EXERCISE PROMPT:
Somewhere below is a line with "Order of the" and, later, a line with "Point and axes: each"; repeat those two lines and all the lines between them, exactly as they are.

COLLECTED DATA:
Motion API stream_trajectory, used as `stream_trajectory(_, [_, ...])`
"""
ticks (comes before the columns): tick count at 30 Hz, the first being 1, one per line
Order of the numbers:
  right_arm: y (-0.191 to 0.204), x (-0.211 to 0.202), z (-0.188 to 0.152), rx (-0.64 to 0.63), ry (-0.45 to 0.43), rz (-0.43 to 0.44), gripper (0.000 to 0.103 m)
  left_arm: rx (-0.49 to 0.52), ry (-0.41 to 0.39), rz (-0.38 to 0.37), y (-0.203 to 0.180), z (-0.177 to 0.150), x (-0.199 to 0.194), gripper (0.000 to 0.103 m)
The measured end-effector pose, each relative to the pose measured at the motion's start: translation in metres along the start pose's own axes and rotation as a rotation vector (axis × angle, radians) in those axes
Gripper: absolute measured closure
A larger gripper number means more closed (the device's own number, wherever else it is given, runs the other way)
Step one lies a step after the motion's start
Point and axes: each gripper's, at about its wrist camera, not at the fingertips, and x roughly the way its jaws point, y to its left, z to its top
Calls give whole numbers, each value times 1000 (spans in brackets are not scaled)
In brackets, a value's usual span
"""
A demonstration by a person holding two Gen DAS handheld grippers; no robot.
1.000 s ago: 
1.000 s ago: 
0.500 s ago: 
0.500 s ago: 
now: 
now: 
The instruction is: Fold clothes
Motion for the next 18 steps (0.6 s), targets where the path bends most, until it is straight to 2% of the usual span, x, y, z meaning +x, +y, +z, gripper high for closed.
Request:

ANSWER TO THE PROBLEM:
Order of the numbers:
  right_arm: y (-0.191 to 0.204), x (-0.211 to 0.202), z (-0.188 to 0.152), rx (-0.64 to 0.63), ry (-0.45 to 0.43), rz (-0.43 to 0.44), gripper (0.000 to 0.103 m)
  left_arm: rx (-0.49 to 0.52), ry (-0.41 to 0.39), rz (-0.38 to 0.37), y (-0.203 to 0.180), z (-0.177 to 0.150), x (-0.199 to 0.194), gripper (0.000 to 0.103 m)
The measured end-effector pose, each relative to the pose measured at the motion's start: translation in metres along the start pose's own axes and rotation as a rotation vector (axis × angle, radians) in those axes
Gripper: absolute measured closure
A larger gripper number means more closed (the device's own number, wherever else it is given, runs the other way)
Step one lies a step after the motion's start
Point and axes: each gripper's, at about its wrist camera, not at the fingertips, and x roughly the way its jaws point, y to its left, z to its top

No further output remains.